* **EXERCISE GOAL**
Among the records below, how many lines contain "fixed"? State the number and nothing more.

* **GIVEN INFORMATION**
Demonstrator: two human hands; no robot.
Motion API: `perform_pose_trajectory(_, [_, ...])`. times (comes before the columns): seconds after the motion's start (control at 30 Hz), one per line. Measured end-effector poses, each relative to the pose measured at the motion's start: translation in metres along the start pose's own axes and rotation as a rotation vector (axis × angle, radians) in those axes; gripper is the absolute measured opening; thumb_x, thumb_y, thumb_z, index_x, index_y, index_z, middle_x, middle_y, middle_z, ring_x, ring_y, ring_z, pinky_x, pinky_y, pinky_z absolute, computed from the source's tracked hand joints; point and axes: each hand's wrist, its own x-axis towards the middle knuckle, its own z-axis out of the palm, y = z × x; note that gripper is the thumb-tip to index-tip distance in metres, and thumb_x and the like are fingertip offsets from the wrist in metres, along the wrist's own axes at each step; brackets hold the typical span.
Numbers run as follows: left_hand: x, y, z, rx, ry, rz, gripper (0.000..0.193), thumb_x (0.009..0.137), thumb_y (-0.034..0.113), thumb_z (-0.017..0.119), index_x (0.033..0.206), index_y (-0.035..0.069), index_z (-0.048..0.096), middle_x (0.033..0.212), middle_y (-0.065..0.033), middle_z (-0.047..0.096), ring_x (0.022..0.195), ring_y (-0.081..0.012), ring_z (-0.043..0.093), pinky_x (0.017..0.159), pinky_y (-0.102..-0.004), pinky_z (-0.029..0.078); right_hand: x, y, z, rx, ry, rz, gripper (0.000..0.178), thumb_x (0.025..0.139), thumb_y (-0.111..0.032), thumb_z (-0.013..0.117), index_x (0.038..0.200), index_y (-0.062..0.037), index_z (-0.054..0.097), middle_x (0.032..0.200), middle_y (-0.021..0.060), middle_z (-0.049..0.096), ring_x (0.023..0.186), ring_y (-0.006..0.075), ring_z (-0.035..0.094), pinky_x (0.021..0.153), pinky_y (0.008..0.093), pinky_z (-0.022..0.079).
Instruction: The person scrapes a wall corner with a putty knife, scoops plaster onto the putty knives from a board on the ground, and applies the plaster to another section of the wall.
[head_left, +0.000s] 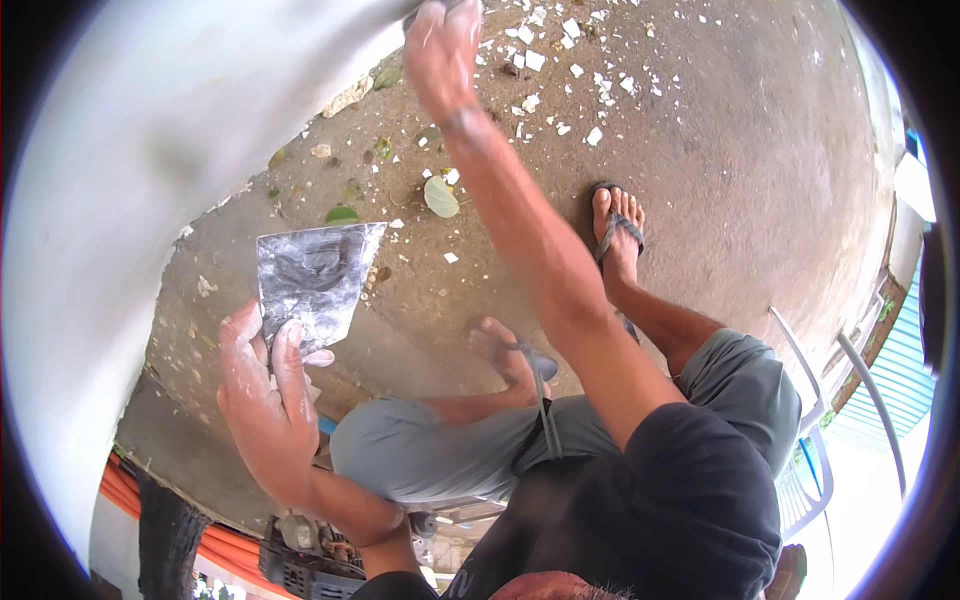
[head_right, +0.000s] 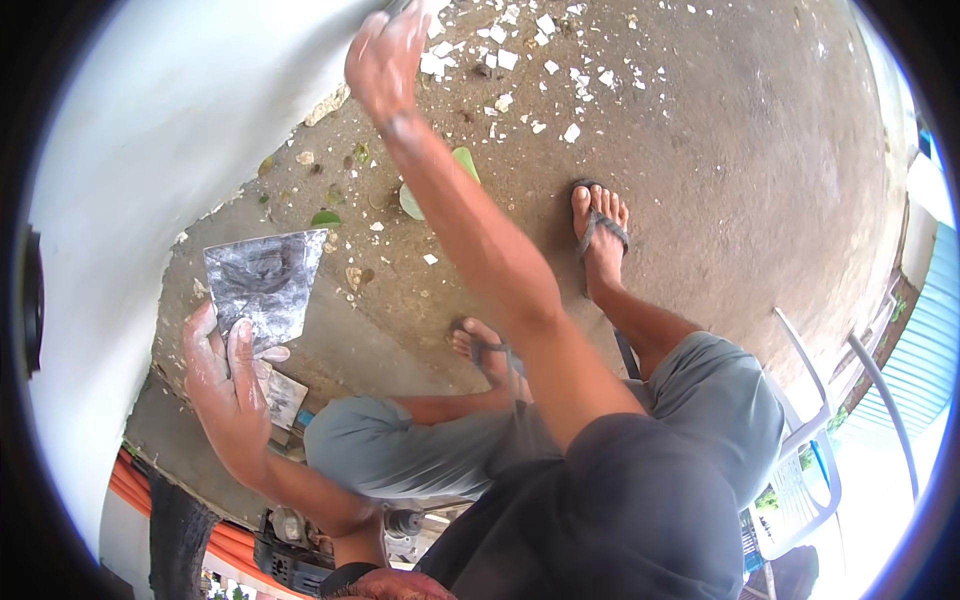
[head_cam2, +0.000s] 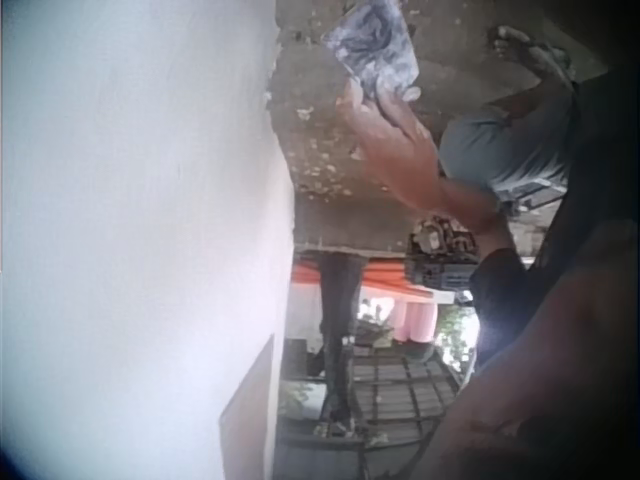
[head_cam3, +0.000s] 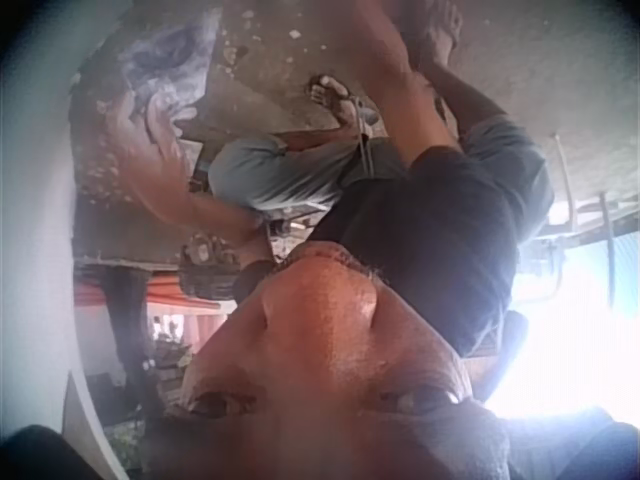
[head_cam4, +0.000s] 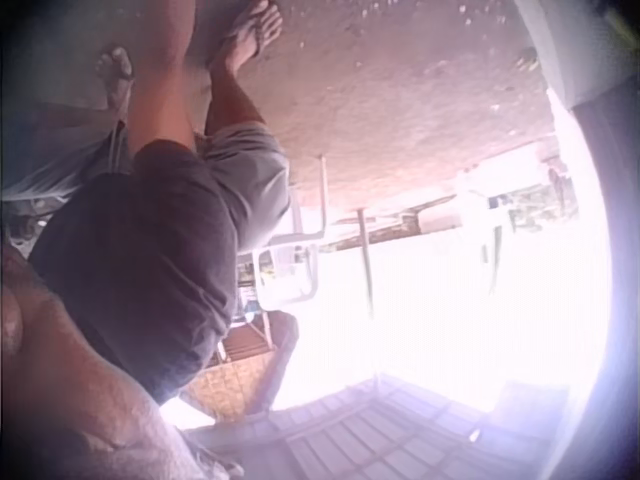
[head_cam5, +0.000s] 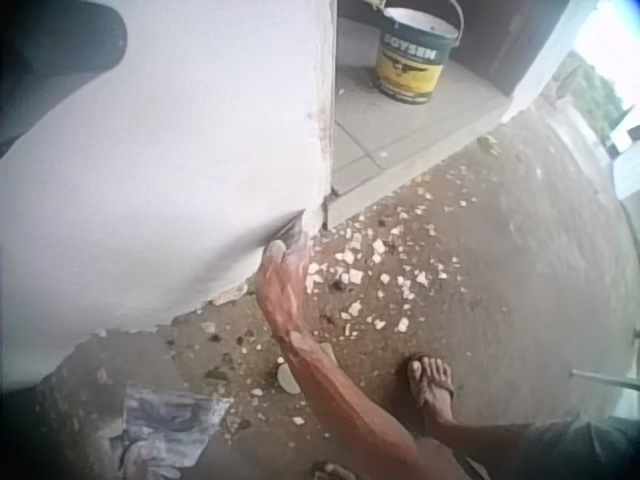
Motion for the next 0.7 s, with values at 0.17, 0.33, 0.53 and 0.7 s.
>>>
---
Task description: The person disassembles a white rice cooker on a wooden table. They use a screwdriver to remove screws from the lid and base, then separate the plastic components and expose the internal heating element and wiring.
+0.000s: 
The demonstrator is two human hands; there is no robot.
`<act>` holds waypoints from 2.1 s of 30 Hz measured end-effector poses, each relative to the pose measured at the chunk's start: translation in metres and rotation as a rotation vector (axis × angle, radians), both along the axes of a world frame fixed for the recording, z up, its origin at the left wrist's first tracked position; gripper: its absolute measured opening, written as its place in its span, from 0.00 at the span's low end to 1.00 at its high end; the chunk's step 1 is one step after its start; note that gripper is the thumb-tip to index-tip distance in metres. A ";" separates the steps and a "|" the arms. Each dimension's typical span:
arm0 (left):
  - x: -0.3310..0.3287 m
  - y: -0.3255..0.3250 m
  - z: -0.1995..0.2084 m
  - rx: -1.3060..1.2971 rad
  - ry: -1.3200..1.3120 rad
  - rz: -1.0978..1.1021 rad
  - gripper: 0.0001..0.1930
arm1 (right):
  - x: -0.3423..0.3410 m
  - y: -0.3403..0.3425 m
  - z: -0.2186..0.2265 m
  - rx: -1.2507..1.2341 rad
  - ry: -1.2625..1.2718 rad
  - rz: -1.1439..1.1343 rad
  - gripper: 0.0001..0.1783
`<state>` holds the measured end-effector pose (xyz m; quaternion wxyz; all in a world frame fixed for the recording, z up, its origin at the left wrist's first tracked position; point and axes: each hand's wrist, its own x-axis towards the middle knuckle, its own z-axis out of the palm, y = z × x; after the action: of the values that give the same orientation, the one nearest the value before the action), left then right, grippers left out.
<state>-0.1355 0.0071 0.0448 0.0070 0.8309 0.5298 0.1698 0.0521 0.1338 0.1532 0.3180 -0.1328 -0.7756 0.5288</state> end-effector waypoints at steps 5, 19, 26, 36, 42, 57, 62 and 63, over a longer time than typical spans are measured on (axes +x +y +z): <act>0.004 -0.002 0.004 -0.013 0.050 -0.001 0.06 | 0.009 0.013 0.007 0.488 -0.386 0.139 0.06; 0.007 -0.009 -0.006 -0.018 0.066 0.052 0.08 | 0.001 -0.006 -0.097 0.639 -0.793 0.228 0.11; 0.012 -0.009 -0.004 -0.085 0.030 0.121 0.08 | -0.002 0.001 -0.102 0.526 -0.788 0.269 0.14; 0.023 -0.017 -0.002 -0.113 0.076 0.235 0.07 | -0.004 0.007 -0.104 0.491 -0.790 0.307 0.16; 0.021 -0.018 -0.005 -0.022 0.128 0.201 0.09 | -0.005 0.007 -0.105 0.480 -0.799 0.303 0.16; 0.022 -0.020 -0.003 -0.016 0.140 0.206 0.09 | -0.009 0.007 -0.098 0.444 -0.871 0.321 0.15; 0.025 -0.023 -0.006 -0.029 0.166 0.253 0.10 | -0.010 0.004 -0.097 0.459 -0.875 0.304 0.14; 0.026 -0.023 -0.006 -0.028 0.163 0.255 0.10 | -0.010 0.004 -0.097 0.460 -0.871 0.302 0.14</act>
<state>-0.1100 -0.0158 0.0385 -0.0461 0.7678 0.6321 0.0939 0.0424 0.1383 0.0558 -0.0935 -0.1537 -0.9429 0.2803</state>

* **SOLUTION BELOW**
2